I kinda like whenever they say the characters are dead for good. I know they’re trying to misdirect the people that don’t keep up with what films are being released. I find the whole thing fun.
“I like when bad writers lie to cover it up. It’s fun!” Now that’s a take I didn’t expect. The issue is with the bad cliche writing first, the lying about it to “misdirect” just makes it dumb cause it treats the audience like we’re all idiots.
I just thought the ending of Infinity War was terrible and literally anything other than what they're currently doing would have made it a bit more passable.

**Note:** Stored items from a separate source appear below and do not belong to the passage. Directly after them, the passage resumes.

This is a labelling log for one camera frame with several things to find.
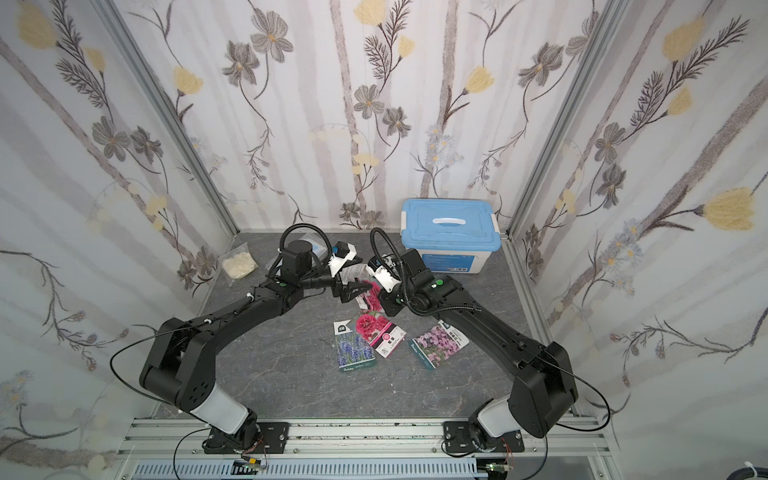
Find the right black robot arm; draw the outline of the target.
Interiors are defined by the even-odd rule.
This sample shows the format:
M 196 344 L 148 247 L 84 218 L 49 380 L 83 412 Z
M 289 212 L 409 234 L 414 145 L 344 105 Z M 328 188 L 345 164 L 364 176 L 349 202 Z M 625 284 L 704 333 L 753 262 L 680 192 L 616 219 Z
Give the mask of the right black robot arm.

Funny enough, I have a lot of story complaints with Infinity War, but the ending, in and of itself, isn't one of them. I have no problem with deaths that the characters think are real but the audience knows isn't. Claremont did that in his X-Men run, and I was able to feel for the characters while still knowing they'd be reunited. (I'm also reminded of Han at the end of Empire, though it's not totally the same thing.) That's fine storytelling. Like, Spidey's death w/ Tony & Okoye's response on earth are pretty moving as is. If Infinity War had kept the name "Infinity War Part 1," and the story leading up to that conclusion had been stronger, it would've been fine. But, the filmmakers' kayfabe is obnoxious to me. It's the same problem as people's STUPID obsession with spoilers. To much obsession with plot and surprises (even though, when you get something as surprising as Last Jedi, people then panic that it didn't hit enough predictable beats). (Side note: I'm not saying Infinity War should feel like half a movie. But, it can be half of a bigger story. There's a subtle difference there. It's a hard balance that, even when successful, isn't for everyone. Which is part of why they should've kept "Part 1." But, it's possible.)